(ASSIGNED TASK)
Report, word for word, every line of the material that contains "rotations".

(DATA BLOCK)

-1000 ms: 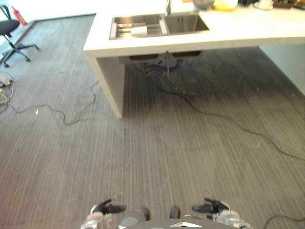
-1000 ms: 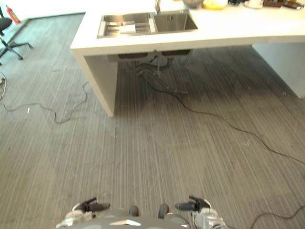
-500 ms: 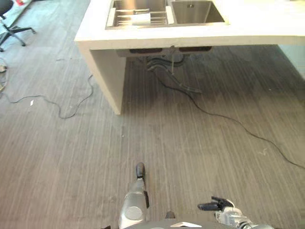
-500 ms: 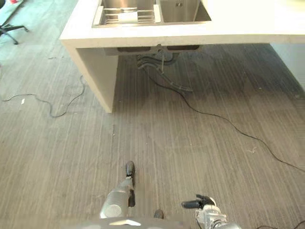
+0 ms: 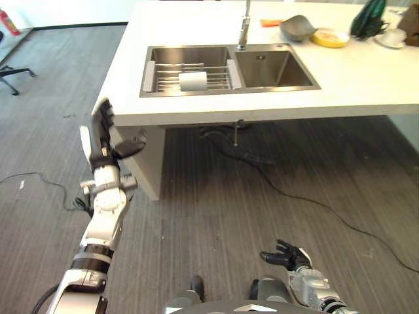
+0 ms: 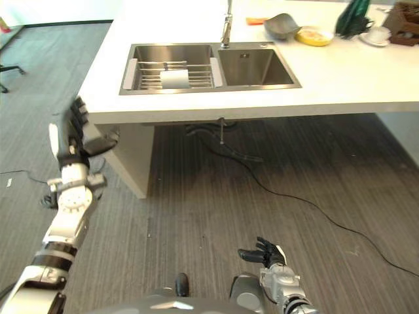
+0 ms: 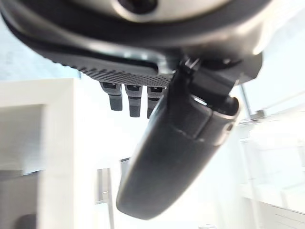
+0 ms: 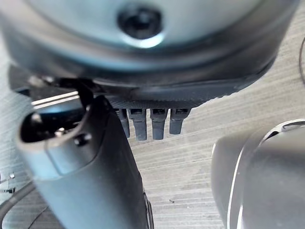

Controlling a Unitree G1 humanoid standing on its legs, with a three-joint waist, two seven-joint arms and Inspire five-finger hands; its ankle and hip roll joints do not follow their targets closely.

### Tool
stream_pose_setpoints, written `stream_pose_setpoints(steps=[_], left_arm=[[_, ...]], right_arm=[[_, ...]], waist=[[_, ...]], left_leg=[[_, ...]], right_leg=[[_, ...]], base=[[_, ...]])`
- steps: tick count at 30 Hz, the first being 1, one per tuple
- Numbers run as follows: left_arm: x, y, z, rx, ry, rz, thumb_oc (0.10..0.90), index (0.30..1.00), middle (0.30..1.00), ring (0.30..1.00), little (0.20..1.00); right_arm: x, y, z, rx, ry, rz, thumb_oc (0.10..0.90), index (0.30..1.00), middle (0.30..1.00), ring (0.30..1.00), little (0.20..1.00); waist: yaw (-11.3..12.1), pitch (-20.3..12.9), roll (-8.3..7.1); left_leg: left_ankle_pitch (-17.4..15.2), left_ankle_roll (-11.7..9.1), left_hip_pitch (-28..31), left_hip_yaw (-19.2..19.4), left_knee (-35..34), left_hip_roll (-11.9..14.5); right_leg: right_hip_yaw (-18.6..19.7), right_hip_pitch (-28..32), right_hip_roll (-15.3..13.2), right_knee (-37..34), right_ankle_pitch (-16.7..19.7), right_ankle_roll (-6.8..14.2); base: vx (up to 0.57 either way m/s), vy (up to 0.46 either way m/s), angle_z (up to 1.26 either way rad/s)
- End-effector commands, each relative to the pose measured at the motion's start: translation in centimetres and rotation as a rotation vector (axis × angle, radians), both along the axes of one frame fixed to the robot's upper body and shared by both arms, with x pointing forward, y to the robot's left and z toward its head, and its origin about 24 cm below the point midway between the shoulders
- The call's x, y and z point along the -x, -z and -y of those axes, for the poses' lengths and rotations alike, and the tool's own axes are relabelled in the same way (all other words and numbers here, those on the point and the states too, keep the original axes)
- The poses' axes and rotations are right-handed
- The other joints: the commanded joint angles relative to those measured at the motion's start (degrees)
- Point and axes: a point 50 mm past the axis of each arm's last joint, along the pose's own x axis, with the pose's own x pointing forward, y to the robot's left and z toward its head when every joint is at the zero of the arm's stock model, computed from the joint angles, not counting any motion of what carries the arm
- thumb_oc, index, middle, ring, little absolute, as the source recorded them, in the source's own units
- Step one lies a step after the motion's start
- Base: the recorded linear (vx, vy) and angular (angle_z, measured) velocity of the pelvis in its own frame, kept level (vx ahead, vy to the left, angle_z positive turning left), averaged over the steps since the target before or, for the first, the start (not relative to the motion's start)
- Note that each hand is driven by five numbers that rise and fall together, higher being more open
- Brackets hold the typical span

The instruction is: Place the dishes in the dishwasher.

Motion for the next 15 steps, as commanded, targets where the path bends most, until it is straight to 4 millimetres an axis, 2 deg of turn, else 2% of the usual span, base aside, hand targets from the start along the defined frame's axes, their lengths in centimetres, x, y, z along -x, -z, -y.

(RESULT OF THE EXERCISE)
- The call's x, y and z point along the -x, -z and -y of those axes, for the poses' lengths and rotations alike, and the tool's own axes are relabelled in the same way (all other words and numbers here, those on the point and the states too, keep the original axes)
- The poses' axes and rotations are right-handed

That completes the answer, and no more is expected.